YOUR GOAL —
From the data below, please reproduce exactly everything from the line that contains "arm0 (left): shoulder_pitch" down to the line that contains "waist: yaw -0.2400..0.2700", with both ends included.

DATA TO USE —
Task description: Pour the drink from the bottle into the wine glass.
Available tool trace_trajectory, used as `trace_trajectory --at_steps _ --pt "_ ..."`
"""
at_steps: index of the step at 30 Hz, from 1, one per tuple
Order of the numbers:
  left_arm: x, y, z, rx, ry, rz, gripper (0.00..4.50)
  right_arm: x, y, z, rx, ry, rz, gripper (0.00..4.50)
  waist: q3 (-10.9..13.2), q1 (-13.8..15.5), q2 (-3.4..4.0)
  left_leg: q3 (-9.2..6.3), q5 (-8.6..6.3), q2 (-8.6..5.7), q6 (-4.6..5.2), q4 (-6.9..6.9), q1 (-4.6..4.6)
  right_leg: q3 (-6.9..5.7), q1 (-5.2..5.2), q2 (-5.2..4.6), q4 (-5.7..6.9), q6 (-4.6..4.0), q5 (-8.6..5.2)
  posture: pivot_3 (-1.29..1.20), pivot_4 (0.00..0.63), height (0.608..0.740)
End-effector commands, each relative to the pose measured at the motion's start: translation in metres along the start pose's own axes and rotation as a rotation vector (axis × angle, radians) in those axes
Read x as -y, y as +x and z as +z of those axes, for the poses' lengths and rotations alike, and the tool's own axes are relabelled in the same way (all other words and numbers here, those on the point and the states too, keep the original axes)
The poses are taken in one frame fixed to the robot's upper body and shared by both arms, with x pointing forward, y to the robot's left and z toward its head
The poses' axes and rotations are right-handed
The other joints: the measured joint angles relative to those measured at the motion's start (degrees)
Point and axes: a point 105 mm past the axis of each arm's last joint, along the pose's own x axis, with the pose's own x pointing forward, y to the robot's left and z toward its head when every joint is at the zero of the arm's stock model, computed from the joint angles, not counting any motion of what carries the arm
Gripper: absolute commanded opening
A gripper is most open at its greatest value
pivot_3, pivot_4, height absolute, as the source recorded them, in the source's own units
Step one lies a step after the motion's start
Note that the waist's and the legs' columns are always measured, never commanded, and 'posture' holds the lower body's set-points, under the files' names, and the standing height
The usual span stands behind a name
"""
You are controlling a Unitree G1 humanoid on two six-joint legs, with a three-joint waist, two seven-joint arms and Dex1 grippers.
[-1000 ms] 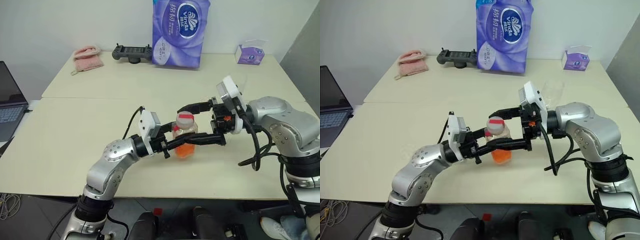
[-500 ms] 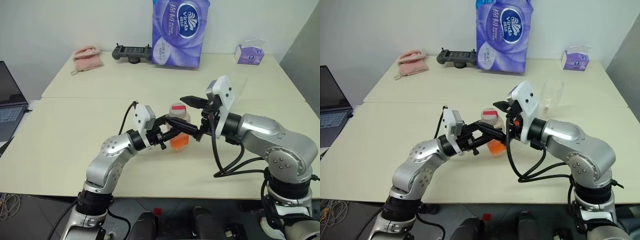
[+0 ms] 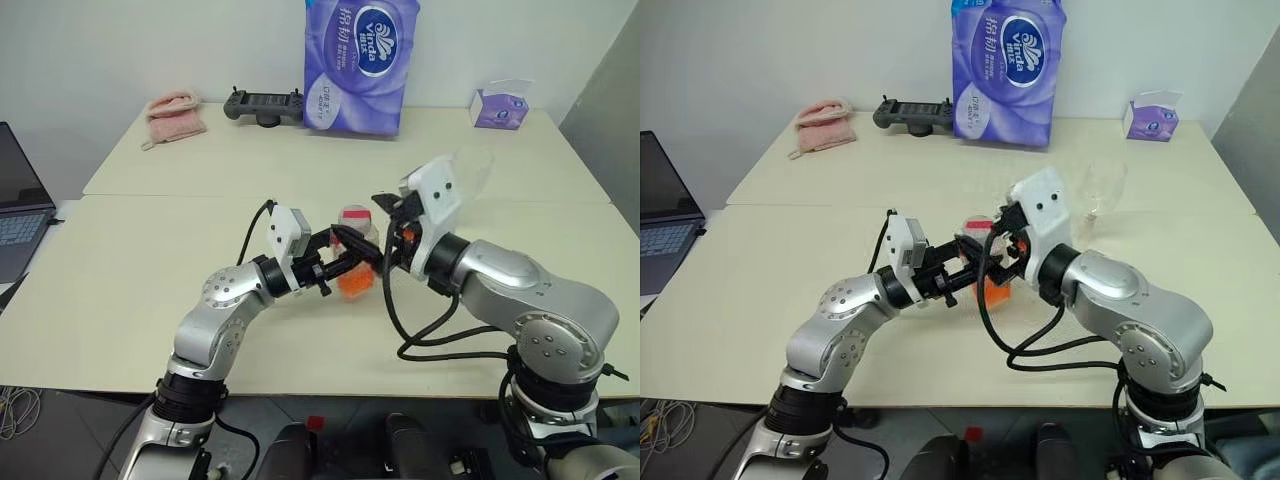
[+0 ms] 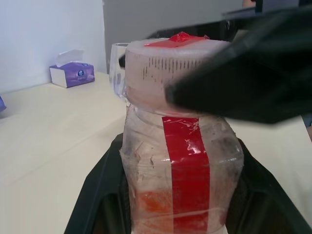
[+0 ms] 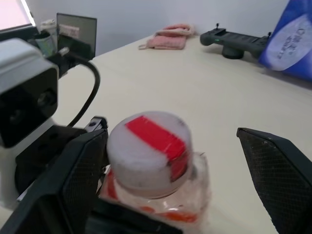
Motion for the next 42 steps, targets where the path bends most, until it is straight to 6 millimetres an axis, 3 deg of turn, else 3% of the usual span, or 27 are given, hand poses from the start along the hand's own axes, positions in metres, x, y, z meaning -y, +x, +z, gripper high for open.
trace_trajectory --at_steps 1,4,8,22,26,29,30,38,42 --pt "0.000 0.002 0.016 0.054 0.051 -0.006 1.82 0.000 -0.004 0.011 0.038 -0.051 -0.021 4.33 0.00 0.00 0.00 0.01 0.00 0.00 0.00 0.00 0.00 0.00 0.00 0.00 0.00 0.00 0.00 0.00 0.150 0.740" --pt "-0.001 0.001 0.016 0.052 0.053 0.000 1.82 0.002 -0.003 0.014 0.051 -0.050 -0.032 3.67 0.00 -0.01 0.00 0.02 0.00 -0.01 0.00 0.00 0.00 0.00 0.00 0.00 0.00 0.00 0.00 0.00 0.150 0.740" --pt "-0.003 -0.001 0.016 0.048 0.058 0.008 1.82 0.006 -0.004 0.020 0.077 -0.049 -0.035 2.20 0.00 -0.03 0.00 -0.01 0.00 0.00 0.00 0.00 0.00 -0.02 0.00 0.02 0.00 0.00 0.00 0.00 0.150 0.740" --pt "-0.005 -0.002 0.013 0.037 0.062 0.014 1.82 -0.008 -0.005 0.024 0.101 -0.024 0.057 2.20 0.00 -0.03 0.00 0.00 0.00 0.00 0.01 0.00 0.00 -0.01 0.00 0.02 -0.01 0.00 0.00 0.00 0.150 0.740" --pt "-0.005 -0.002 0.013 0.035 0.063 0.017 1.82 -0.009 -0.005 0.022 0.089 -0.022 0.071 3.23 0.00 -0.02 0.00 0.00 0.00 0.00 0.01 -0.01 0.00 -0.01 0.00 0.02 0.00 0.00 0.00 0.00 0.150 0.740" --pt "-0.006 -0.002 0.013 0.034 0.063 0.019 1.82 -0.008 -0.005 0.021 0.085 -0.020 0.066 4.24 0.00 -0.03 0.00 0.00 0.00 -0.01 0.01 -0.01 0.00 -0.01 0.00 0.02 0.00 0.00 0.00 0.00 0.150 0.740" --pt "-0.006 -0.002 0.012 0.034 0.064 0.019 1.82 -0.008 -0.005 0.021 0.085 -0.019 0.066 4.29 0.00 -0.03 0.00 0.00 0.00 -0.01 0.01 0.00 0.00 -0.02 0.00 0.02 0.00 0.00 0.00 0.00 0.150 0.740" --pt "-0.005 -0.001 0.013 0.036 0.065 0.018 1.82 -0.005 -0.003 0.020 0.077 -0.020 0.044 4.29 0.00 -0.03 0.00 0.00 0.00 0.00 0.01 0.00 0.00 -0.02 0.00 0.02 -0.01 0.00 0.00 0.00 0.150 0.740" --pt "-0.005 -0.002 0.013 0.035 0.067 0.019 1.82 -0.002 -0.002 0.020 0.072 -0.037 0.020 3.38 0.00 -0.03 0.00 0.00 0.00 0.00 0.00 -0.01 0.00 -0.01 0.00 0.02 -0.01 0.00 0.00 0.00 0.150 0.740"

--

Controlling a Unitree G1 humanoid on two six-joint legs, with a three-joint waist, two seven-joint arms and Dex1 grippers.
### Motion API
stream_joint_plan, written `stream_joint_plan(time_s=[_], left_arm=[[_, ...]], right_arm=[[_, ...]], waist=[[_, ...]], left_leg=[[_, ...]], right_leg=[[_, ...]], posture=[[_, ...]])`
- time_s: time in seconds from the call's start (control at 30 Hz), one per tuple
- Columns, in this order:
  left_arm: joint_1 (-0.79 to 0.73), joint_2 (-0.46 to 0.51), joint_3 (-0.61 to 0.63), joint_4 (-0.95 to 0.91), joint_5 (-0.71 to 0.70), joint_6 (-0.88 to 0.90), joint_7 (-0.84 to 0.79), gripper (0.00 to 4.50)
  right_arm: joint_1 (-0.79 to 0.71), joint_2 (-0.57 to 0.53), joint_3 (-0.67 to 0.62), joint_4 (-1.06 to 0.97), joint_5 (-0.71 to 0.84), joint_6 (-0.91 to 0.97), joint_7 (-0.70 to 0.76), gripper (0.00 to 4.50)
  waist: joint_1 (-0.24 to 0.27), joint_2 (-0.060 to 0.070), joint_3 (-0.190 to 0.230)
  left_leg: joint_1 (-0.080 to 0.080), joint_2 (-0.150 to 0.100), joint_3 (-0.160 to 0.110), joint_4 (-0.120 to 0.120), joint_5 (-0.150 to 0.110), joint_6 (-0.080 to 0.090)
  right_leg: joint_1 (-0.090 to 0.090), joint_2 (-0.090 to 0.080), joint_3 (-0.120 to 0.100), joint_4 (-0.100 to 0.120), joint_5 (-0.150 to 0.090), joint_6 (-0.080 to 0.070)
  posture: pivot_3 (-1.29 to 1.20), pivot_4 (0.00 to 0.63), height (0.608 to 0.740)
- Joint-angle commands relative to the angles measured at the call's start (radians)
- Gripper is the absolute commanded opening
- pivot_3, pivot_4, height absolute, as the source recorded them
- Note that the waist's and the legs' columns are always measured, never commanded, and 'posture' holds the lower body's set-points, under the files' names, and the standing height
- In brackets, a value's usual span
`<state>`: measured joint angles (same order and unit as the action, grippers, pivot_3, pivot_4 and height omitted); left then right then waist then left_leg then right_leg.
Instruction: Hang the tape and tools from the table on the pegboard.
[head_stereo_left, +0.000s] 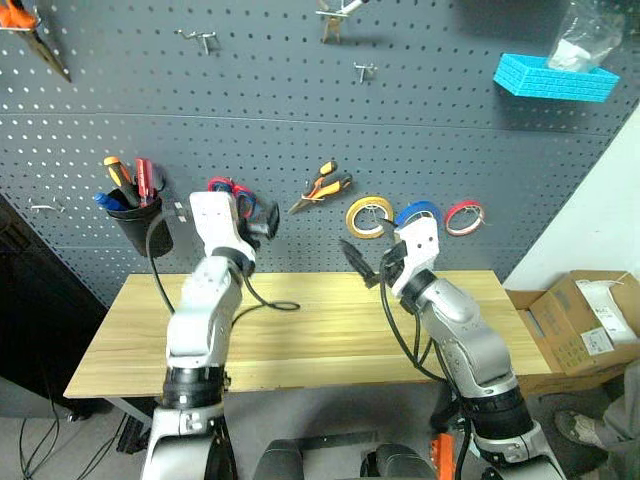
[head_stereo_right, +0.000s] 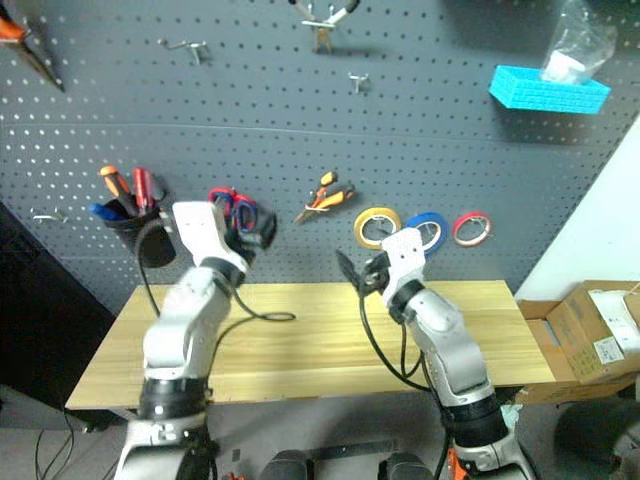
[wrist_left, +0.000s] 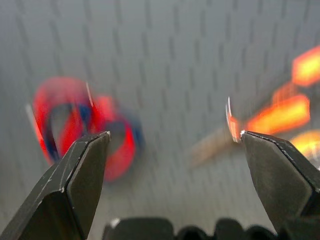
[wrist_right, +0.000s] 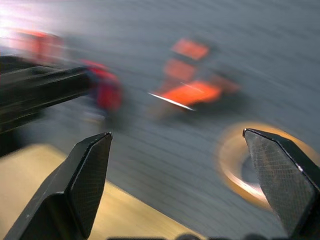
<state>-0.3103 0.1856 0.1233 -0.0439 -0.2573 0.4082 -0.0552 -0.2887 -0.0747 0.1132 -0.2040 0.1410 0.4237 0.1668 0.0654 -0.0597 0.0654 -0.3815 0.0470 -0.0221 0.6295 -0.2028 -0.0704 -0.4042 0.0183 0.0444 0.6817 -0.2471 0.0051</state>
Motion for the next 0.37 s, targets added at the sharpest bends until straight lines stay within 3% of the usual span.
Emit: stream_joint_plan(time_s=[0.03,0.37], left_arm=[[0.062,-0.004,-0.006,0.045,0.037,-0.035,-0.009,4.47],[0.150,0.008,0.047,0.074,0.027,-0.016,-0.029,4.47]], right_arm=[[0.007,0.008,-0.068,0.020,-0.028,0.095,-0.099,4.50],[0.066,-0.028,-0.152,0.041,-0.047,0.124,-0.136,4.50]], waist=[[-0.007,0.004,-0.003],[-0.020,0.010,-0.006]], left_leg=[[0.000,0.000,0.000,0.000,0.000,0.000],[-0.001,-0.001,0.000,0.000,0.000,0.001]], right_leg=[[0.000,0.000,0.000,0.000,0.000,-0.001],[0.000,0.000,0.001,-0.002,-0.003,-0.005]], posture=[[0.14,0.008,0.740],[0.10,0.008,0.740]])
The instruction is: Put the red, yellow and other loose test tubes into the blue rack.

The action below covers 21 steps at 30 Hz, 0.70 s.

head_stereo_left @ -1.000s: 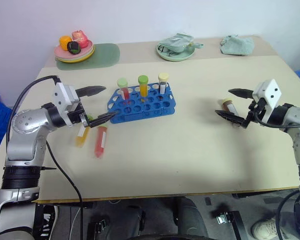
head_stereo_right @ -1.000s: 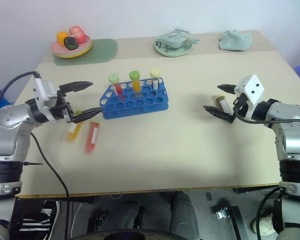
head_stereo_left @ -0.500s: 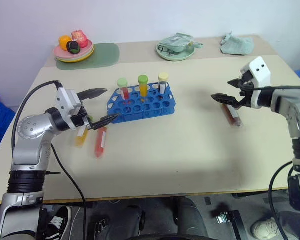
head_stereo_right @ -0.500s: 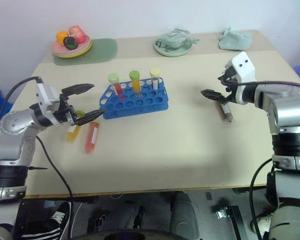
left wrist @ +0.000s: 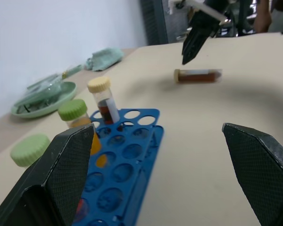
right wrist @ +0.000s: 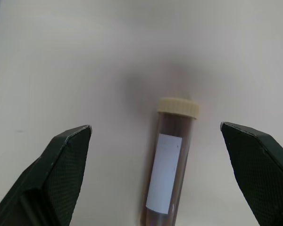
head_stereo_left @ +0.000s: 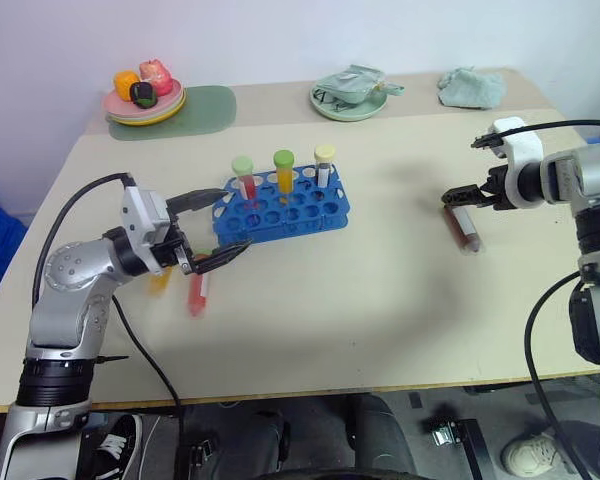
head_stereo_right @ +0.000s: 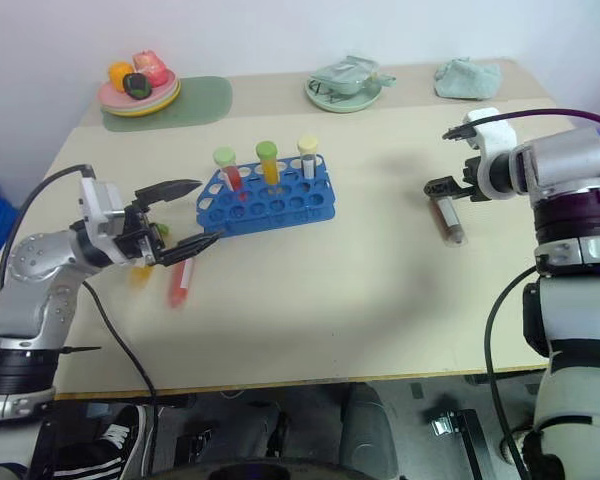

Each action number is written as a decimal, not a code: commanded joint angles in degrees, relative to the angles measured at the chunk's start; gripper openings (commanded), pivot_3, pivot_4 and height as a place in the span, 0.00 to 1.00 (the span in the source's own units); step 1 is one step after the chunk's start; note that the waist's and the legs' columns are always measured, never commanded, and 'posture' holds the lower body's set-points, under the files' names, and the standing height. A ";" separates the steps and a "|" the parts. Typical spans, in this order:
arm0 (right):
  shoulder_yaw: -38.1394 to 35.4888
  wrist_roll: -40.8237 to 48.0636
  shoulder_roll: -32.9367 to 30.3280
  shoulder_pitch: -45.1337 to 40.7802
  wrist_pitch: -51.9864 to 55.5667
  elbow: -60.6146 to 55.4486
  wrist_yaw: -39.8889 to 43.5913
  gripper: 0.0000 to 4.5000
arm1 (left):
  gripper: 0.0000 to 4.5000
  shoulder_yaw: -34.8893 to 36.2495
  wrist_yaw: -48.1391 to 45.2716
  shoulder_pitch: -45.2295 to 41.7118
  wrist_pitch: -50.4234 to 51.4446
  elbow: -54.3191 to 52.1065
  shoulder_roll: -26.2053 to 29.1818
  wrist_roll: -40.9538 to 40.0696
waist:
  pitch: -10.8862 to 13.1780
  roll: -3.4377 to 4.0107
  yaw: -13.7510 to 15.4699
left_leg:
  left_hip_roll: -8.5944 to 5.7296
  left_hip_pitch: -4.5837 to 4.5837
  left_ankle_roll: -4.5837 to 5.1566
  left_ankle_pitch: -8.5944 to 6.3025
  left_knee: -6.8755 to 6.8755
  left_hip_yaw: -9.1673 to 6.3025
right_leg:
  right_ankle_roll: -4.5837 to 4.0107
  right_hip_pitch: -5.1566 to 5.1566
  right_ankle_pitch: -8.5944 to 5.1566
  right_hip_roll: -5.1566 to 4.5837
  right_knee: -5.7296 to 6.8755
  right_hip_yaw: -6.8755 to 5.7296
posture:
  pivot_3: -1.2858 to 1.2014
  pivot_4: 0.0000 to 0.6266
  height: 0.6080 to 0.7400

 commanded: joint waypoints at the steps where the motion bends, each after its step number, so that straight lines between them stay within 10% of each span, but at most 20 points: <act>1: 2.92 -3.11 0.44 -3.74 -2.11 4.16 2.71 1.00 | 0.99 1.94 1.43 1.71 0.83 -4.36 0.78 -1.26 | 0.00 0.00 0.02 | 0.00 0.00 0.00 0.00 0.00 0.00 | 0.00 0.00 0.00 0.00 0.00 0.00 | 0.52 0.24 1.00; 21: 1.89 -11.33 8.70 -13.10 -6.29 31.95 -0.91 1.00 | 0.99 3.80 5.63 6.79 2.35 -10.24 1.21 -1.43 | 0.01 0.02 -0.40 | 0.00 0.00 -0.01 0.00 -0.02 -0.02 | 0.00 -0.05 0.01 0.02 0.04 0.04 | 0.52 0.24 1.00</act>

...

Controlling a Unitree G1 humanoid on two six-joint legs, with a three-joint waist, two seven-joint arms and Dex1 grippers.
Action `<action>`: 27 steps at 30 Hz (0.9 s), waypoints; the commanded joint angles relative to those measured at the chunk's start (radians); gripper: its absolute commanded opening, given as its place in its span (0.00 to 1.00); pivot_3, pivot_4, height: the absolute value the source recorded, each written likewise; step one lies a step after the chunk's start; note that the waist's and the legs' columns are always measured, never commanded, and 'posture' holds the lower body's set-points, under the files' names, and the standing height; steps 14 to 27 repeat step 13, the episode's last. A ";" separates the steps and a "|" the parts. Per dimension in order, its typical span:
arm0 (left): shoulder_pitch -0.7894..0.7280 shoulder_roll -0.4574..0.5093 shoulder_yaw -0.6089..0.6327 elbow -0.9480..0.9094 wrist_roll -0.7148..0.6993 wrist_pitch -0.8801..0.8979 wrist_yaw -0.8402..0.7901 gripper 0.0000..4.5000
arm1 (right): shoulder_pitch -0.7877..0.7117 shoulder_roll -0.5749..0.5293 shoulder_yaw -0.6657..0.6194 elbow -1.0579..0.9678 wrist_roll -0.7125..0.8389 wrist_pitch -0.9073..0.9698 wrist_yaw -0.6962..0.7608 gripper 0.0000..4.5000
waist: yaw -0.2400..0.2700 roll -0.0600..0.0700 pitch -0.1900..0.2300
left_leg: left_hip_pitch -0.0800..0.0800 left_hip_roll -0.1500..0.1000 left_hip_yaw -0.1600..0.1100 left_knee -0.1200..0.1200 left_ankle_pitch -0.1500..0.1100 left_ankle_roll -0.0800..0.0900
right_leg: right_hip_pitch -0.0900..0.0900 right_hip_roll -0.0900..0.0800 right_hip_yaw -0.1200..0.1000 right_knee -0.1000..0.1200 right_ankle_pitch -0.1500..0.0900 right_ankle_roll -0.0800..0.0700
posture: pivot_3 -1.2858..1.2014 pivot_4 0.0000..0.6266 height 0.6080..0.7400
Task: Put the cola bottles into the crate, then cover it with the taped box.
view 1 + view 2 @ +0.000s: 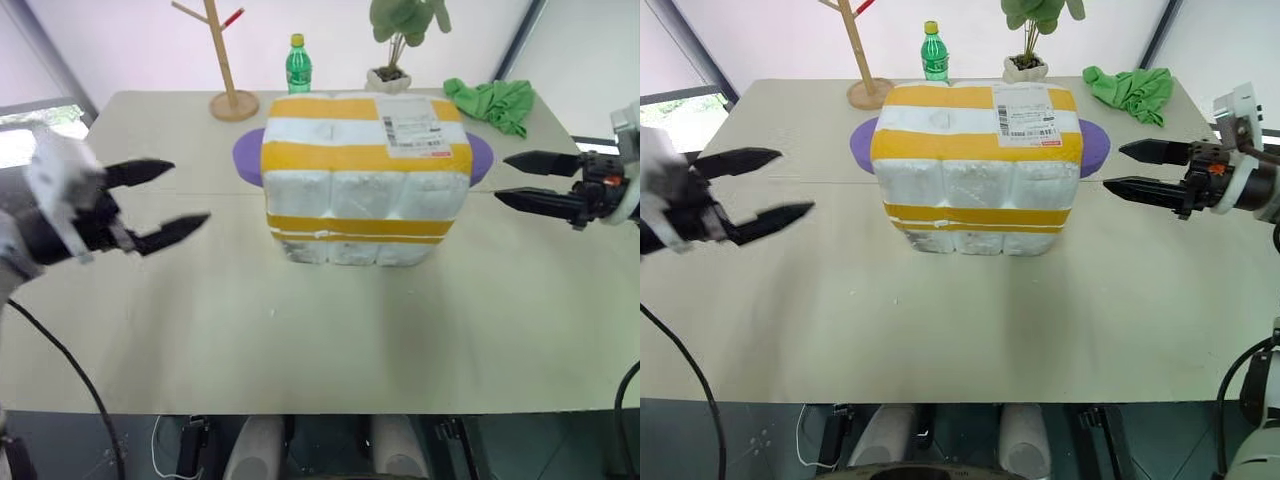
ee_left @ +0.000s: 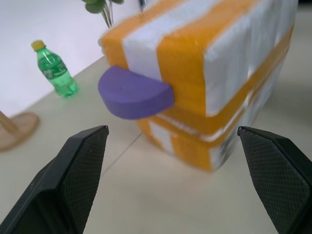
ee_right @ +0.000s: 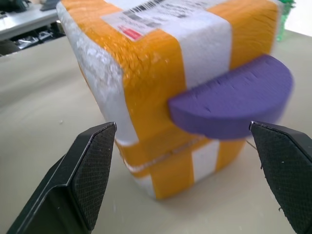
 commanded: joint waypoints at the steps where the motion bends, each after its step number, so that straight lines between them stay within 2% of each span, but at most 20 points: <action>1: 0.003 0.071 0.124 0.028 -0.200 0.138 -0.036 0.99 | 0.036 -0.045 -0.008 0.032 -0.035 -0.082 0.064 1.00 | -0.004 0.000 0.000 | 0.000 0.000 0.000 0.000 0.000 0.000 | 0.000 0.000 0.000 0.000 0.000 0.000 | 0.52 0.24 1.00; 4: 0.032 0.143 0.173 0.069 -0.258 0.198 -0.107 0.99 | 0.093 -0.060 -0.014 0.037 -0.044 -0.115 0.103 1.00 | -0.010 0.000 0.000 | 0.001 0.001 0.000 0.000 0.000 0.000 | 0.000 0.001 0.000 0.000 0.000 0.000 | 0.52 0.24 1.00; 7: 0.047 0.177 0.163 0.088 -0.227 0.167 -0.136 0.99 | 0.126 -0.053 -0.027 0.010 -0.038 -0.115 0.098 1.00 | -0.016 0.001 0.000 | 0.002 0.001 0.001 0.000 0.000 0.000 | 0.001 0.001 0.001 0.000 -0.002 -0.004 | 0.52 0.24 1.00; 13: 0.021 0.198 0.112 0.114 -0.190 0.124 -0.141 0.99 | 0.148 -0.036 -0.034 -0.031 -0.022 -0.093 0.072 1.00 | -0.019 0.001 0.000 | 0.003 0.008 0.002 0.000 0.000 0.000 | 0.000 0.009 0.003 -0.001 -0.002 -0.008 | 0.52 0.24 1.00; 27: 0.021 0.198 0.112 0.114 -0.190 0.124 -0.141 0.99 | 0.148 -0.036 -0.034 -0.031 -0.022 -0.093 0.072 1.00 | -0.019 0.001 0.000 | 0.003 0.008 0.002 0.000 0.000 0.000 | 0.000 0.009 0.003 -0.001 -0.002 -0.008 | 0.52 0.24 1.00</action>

SOLUTION FOR THIS TASK —
arm0 (left): shoulder_pitch -0.7894..0.7280 shoulder_roll -0.4574..0.5093 shoulder_yaw -0.6089..0.6327 elbow -0.9480..0.9094 wrist_roll -0.7148..0.6993 wrist_pitch -0.8801..0.8979 wrist_yaw -0.8402..0.7901 gripper 0.0000..4.5000
arm1 (right): shoulder_pitch -0.7877..0.7117 shoulder_roll -0.5749..0.5293 shoulder_yaw -0.6657..0.6194 elbow -1.0579..0.9678 wrist_roll -0.7125..0.8389 wrist_pitch -0.9073..0.9698 wrist_yaw -0.6962..0.7608 gripper 0.0000..4.5000
waist: yaw -0.2400..0.2700 roll -0.0600..0.0700 pitch -0.1900..0.2300

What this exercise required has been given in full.